File:Cross-validation study of six epigenetic clocks for rat (biological aging measurement).webp

English: "A–D Four epigenetic clocks that were trained on rat tissues only. All estimates of epigenetic age and their matching chronological ages are measured in years. E–H Results for two clocks that were trained on both human and rat tissues. Leave-one-sample-out estimate of DNA methylation age (y-axis, in units of years) versus chronological age for A rat pan-tissue, B rat brain, C rat blood, and D rat liver clock. Dots are colored by A tissue type or B brain region. E and F “Human-rat” clock estimate of absolute age. G, H Human-rat clock estimate of relative age, which is the ratio of chronological age to the maximum lifespan of the respective species. Tenfold cross-validation estimates of age (y-axis, in years) in E, G human (green) and rat (orange) samples and F, H rat samples only (colored by tissue type). Each panel reports the sample size, correlation coefficient, median absolute error (MAE)" "To arrive at unbiased estimates of the six epigenetic clocks, we used (a) cross-validation of the training data and (b) evaluation with an independent test data set. The cross-validation study reports unbiased estimates of the age correlation R (defined as Pearson correlation between the age estimate (DNAm age) and chronological age) as well as the median absolute error (Fig. 1). The cross-validation estimates of the age correlations for all six clocks are higher than 0.85. The four rat clocks exhibited median absolute errors that range from 0.137 years (1.6 months) for the rat blood clock to 0.182 years (2.2 months) for the rat pan-tissue clock (Fig. 1A–D).

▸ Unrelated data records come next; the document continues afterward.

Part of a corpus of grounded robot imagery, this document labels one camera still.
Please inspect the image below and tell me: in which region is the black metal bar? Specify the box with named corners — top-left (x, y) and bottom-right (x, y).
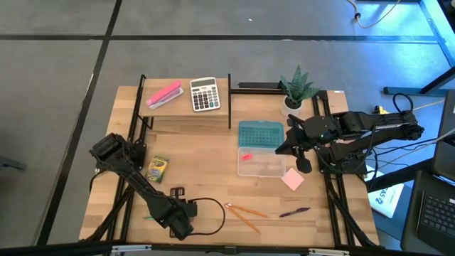
top-left (230, 81), bottom-right (285, 96)

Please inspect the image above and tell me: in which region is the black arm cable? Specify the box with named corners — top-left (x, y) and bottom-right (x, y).
top-left (392, 92), bottom-right (415, 114)

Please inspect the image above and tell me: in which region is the black table leg frame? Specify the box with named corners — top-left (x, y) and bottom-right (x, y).
top-left (382, 0), bottom-right (455, 96)

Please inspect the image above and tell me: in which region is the white printed booklet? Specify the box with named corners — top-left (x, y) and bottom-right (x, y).
top-left (368, 166), bottom-right (405, 219)

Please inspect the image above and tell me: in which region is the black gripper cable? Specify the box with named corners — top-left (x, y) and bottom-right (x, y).
top-left (187, 197), bottom-right (226, 236)

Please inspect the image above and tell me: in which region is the green plant in white pot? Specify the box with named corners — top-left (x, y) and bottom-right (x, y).
top-left (278, 65), bottom-right (323, 118)

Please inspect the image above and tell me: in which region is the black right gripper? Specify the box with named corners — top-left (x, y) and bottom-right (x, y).
top-left (275, 114), bottom-right (338, 175)

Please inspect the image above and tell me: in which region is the purple pen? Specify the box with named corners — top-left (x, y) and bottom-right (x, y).
top-left (279, 207), bottom-right (311, 218)

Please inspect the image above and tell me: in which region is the wooden shelf with black legs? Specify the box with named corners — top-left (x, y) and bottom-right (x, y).
top-left (136, 73), bottom-right (232, 131)

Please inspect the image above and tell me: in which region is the cream floor cable with plug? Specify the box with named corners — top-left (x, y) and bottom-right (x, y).
top-left (346, 0), bottom-right (402, 29)

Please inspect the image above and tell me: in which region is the grey desk calculator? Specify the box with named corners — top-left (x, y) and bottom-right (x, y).
top-left (189, 77), bottom-right (221, 112)

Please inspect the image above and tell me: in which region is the orange pencil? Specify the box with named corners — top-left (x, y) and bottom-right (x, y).
top-left (227, 205), bottom-right (262, 235)
top-left (224, 203), bottom-right (269, 219)

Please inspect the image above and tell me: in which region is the pink sticky note pad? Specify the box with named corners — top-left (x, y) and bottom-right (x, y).
top-left (280, 167), bottom-right (306, 192)

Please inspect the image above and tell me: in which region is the yellow green crayon box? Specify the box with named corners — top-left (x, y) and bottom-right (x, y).
top-left (145, 155), bottom-right (171, 184)

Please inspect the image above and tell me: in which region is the silver aluminium extrusion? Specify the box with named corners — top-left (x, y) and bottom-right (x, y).
top-left (308, 248), bottom-right (351, 256)
top-left (111, 244), bottom-right (153, 254)

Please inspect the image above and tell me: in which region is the black cable bundle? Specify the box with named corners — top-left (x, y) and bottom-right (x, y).
top-left (355, 137), bottom-right (440, 178)

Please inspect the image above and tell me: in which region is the dark laptop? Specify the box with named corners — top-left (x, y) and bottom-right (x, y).
top-left (432, 90), bottom-right (455, 182)

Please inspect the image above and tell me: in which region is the black table edge frame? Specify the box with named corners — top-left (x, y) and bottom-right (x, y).
top-left (0, 240), bottom-right (455, 256)

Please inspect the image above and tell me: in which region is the grey floor object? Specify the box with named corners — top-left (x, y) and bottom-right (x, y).
top-left (0, 155), bottom-right (28, 171)

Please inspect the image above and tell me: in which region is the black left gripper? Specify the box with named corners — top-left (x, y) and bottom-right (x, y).
top-left (156, 197), bottom-right (198, 241)

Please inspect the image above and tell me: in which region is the clear pencil case teal lid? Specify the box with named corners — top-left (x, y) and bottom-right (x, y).
top-left (237, 119), bottom-right (287, 178)

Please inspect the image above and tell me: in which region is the pink stapler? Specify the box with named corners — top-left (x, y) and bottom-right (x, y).
top-left (145, 80), bottom-right (184, 110)

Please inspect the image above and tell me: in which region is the black laptop with keyboard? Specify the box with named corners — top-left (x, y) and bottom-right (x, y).
top-left (400, 169), bottom-right (455, 256)

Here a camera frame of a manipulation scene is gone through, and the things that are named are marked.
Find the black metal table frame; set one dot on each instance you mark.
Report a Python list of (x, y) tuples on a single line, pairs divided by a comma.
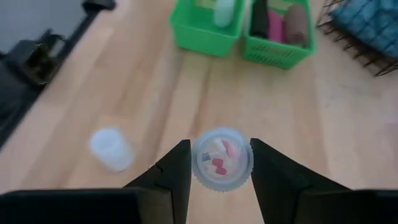
[(93, 12)]

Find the green plastic basket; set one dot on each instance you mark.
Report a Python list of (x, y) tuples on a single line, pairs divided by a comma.
[(199, 37), (276, 56)]

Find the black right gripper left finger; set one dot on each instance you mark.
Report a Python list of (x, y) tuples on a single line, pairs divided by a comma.
[(124, 205)]

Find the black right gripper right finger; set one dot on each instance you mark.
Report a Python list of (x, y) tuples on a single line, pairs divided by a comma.
[(311, 205)]

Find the brown bandage roll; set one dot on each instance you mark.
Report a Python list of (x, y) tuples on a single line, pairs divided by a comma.
[(297, 26)]

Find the black bandage roll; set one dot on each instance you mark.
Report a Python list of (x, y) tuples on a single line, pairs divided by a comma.
[(259, 18)]

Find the pink bandage roll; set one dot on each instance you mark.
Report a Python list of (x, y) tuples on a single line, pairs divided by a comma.
[(276, 28)]

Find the blue patterned cloth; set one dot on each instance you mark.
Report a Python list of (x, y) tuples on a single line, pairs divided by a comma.
[(370, 21)]

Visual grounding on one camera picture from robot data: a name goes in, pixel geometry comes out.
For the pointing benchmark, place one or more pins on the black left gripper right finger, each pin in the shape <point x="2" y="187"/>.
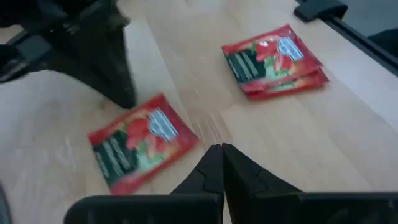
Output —
<point x="248" y="193"/>

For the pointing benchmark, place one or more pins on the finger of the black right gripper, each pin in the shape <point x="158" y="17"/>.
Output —
<point x="102" y="71"/>

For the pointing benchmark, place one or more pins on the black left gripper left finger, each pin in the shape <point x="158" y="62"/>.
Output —
<point x="208" y="180"/>

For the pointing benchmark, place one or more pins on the black table frame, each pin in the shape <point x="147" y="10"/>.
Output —
<point x="320" y="9"/>

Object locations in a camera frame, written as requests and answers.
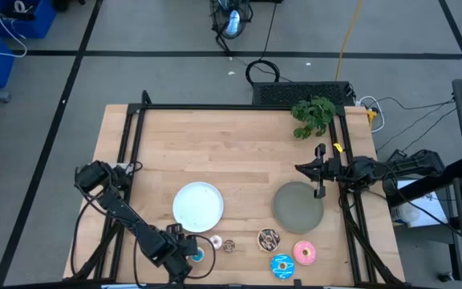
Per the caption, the green potted plant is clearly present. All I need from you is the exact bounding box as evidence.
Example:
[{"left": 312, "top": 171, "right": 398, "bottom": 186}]
[{"left": 290, "top": 95, "right": 337, "bottom": 140}]

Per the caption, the white power cable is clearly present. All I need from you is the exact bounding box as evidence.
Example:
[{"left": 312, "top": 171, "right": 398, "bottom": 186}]
[{"left": 358, "top": 95, "right": 386, "bottom": 133}]

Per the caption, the black mesh computer case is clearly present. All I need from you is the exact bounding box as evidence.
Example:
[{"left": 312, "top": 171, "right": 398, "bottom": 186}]
[{"left": 251, "top": 81, "right": 355, "bottom": 107}]

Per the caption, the white cable on bins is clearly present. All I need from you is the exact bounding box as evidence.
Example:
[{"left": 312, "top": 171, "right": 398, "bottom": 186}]
[{"left": 0, "top": 0, "right": 28, "bottom": 58}]

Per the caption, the large blue frosted donut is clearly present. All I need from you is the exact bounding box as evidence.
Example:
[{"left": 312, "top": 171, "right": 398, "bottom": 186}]
[{"left": 269, "top": 253, "right": 296, "bottom": 280}]

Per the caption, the large pink frosted donut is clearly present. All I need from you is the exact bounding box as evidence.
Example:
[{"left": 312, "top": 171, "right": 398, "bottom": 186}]
[{"left": 293, "top": 240, "right": 318, "bottom": 267}]

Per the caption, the small teal frosted donut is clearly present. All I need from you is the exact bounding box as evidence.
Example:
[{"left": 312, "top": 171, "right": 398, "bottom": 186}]
[{"left": 190, "top": 246, "right": 206, "bottom": 263}]

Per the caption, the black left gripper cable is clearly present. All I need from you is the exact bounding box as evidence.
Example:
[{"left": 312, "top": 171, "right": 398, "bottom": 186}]
[{"left": 186, "top": 234, "right": 217, "bottom": 280}]

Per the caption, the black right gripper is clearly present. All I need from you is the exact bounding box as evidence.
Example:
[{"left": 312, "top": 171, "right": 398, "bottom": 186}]
[{"left": 294, "top": 143, "right": 346, "bottom": 200}]

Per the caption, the large blue storage bin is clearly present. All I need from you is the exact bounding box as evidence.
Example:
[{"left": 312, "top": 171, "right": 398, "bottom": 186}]
[{"left": 0, "top": 0, "right": 58, "bottom": 39}]

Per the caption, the white round plate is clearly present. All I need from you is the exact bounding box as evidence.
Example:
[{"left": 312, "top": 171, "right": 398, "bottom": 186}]
[{"left": 172, "top": 181, "right": 225, "bottom": 234}]

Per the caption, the white paper sheet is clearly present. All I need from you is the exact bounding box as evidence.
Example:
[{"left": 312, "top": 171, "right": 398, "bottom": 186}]
[{"left": 390, "top": 178, "right": 449, "bottom": 229}]

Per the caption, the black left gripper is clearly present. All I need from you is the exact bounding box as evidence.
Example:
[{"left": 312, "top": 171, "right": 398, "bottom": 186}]
[{"left": 165, "top": 234, "right": 201, "bottom": 283}]

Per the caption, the black coiled floor cable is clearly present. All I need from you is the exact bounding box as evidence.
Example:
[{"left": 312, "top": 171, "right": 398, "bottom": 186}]
[{"left": 245, "top": 0, "right": 281, "bottom": 85}]

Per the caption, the grey-green round plate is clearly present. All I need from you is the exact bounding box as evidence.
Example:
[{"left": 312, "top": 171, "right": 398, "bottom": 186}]
[{"left": 272, "top": 181, "right": 325, "bottom": 234}]

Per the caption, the black floor fan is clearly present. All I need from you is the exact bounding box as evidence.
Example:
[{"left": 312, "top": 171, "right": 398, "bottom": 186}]
[{"left": 209, "top": 0, "right": 253, "bottom": 41}]

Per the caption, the large chocolate frosted donut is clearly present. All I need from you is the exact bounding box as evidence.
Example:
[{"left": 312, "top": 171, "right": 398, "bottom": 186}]
[{"left": 257, "top": 227, "right": 282, "bottom": 253}]

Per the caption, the yellow hanging cable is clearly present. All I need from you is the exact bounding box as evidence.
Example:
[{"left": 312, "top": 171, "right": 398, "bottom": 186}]
[{"left": 334, "top": 0, "right": 364, "bottom": 81}]

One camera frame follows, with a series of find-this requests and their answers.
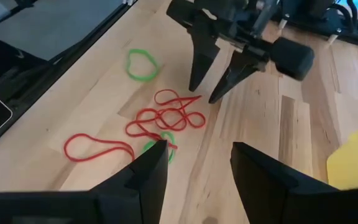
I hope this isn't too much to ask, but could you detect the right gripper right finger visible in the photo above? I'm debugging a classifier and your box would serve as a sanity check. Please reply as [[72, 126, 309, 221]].
[[231, 142, 341, 224]]

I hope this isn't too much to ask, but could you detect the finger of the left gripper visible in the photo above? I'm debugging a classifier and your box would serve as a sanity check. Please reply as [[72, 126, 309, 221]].
[[188, 18, 221, 91], [208, 51, 260, 105]]

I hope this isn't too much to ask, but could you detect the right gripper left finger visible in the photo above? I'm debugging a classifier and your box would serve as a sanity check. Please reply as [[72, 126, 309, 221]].
[[90, 139, 169, 224]]

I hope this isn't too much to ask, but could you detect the red rubber band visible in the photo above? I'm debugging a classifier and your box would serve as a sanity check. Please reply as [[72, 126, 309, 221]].
[[124, 105, 207, 141], [63, 133, 135, 163], [153, 88, 203, 108]]

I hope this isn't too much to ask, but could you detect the small green rubber band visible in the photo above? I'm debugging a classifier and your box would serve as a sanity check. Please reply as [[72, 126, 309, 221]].
[[142, 130, 177, 165]]

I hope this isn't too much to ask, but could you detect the yellow translucent plastic bin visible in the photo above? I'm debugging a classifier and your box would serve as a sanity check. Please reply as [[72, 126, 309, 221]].
[[326, 123, 358, 191]]

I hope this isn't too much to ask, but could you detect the black aluminium table frame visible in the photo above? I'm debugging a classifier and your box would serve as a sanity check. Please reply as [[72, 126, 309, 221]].
[[0, 0, 139, 156]]

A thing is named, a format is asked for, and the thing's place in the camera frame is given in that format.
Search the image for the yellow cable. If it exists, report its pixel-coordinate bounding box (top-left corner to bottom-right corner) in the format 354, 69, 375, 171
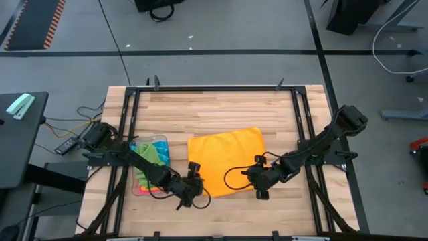
43, 116, 102, 139

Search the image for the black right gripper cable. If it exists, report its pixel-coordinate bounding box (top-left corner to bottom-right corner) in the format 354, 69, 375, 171
223, 151, 288, 191

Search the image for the grey desk frame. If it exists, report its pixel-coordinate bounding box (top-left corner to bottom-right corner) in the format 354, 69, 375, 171
364, 0, 425, 31

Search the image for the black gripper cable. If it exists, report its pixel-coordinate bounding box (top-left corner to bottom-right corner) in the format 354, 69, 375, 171
223, 151, 288, 191
146, 185, 212, 210

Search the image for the black table crossbeam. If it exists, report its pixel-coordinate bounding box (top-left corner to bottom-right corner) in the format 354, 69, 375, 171
25, 163, 87, 195

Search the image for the red cart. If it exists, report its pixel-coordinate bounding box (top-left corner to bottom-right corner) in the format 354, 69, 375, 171
409, 137, 428, 195

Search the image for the black side table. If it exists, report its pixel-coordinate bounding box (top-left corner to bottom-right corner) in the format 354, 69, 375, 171
0, 92, 49, 190

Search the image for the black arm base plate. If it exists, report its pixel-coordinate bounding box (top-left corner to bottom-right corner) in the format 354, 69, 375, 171
87, 140, 136, 167
297, 139, 359, 165

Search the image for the mint green stapler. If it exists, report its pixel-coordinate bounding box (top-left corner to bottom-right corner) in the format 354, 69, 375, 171
5, 93, 36, 121

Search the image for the black cabinet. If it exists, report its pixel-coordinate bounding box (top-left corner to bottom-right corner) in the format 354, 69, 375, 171
326, 0, 391, 36

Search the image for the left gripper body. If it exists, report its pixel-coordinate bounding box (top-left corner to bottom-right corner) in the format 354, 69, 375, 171
175, 161, 205, 211

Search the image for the green microfiber towel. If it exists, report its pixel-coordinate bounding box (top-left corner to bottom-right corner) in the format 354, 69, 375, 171
135, 167, 151, 188
133, 143, 167, 168

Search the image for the black box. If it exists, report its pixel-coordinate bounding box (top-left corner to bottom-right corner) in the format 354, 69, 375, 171
134, 0, 185, 13

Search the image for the black orange-edged floor mat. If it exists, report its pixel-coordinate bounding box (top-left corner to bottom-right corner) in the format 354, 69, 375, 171
3, 0, 67, 52

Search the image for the black coiled cable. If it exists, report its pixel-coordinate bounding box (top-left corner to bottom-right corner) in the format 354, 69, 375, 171
148, 3, 175, 23

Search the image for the grey desk foot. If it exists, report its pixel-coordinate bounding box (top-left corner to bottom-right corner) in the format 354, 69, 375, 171
381, 108, 428, 121

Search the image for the clear plastic bin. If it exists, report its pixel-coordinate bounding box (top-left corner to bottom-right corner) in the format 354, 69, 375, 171
131, 135, 172, 197

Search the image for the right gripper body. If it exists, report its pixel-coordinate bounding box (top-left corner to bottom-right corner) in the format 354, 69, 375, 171
240, 154, 280, 201

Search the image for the black power adapter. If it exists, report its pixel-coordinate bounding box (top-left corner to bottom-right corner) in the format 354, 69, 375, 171
54, 136, 80, 157

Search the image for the white floor cable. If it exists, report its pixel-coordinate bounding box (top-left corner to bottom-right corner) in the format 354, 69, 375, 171
372, 0, 428, 75

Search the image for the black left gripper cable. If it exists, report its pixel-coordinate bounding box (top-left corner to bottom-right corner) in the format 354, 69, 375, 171
146, 185, 212, 210

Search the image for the thin black floor cable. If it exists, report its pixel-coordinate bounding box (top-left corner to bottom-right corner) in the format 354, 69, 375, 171
98, 0, 132, 86

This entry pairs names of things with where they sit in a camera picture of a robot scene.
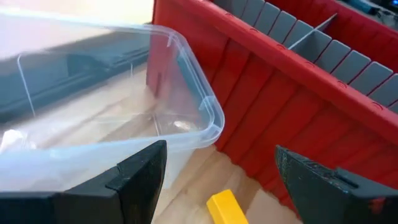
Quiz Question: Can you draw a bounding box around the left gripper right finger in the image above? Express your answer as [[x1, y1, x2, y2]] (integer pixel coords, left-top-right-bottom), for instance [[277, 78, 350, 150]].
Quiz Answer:
[[275, 144, 398, 224]]

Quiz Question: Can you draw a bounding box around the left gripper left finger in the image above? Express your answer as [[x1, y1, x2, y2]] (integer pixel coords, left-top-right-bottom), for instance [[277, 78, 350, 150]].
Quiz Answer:
[[0, 139, 168, 224]]

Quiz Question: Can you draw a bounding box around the clear plastic container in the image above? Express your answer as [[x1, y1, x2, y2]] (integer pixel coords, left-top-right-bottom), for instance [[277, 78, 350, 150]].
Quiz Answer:
[[0, 9, 225, 192]]

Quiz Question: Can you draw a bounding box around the red plastic bin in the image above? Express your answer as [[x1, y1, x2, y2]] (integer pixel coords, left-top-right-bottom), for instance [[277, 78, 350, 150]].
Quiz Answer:
[[146, 0, 398, 215]]

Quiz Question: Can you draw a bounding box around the grey slotted divider panel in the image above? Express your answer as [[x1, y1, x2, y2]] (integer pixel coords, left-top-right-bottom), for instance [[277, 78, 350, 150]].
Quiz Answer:
[[213, 0, 398, 114]]

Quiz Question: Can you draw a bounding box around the yellow block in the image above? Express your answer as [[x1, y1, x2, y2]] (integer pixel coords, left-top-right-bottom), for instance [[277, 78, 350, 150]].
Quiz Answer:
[[206, 189, 249, 224]]

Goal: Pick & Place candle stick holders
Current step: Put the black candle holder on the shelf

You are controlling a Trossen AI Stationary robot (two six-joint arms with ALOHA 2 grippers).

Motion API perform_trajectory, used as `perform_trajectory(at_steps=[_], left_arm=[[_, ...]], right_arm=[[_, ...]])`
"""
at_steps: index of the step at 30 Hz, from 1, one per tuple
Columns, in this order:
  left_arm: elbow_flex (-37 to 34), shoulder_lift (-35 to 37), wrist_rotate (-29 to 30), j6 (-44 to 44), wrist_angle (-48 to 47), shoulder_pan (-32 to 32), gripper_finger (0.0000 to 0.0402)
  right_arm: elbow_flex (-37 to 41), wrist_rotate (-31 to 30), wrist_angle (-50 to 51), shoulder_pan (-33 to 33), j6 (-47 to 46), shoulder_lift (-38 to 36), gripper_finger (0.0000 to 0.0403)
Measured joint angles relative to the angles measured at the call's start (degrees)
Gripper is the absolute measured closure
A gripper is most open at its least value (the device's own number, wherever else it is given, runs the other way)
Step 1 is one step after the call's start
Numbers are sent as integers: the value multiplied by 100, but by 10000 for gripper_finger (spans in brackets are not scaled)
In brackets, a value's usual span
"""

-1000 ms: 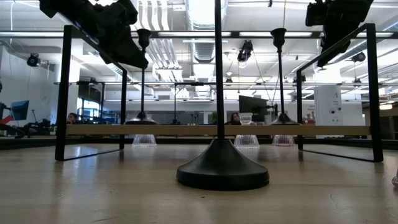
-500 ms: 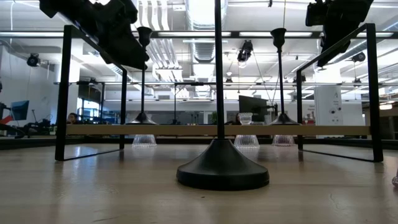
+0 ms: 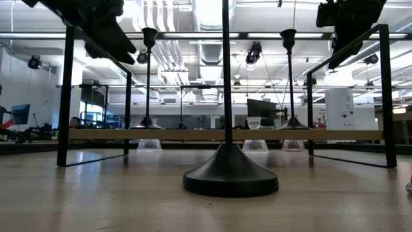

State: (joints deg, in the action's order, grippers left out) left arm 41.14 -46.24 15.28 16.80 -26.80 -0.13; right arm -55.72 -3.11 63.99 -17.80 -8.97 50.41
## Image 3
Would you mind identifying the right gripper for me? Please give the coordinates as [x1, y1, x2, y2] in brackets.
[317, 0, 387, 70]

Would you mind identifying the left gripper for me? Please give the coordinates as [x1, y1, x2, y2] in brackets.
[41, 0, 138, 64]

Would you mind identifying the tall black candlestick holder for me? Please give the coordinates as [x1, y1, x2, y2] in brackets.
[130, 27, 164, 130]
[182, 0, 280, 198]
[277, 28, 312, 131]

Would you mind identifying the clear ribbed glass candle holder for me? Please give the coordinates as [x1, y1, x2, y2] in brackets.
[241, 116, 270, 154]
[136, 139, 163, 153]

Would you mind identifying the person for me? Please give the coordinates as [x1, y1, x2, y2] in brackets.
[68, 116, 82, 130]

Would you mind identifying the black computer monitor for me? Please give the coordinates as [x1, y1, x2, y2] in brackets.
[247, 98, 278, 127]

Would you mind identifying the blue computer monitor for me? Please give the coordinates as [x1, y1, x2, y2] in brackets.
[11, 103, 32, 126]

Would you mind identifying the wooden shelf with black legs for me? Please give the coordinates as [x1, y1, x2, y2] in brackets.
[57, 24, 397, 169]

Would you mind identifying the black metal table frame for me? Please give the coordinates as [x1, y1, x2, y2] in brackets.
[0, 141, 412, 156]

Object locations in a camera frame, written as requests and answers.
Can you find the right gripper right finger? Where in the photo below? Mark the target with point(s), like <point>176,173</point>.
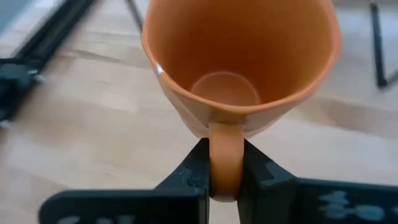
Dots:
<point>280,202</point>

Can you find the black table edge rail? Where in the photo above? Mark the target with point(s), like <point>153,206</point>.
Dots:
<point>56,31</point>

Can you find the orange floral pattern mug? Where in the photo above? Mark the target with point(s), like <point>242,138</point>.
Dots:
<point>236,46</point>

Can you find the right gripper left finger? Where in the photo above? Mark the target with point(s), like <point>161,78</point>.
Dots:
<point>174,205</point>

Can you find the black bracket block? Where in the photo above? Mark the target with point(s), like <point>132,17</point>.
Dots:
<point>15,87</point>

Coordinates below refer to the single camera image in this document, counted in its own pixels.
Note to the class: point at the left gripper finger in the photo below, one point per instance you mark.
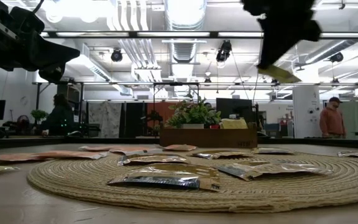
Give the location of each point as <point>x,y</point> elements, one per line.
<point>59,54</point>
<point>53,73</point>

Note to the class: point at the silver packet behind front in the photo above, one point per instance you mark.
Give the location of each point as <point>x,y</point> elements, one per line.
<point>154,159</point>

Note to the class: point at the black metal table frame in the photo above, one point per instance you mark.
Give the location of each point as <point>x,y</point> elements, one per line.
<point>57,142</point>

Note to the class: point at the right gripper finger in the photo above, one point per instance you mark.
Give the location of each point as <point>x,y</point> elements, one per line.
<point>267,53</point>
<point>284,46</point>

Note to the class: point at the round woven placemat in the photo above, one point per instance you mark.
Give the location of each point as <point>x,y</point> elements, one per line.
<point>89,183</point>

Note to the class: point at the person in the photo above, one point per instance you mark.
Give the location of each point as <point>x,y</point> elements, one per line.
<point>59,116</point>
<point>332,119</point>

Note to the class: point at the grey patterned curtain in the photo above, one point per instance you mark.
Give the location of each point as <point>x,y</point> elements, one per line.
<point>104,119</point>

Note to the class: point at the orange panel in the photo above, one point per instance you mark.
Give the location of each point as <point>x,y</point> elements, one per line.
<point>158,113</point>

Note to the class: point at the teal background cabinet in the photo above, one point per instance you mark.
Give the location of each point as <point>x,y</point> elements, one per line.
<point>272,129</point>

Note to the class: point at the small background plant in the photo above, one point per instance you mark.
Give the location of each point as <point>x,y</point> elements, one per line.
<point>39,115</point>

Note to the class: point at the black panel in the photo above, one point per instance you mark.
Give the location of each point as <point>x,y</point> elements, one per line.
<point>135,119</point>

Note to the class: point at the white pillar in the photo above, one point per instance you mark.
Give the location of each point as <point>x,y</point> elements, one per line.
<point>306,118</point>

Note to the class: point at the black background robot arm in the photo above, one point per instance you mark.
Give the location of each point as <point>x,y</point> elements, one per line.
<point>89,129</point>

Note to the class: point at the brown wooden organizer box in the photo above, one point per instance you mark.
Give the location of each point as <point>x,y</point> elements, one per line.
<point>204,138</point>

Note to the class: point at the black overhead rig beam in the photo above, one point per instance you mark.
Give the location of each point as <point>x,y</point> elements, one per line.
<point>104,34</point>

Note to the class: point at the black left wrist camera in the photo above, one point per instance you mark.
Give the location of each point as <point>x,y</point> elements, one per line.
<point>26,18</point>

The human-rat clock for age generated an age correlation of R = 0.99 when both species are analyzed together (Fig. 1E) but is lower when the analysis is restricted to rat tissues alone (R = 0.85, Fig. 1F). In contrast, the human-rat clock for relative age exhibits high correlation regardless of whether the analysis is done with samples from both species (R = 0.96, Fig. 1G) or only with rat samples (R = 0.94, Fig. 1H). This demonstrates that relative age circumvents the skewing that is inherent when absolute age of species with very different lifespans are measured using a single formula. This is due in part to the unequal distribution of training data at the opposite ends of the age range."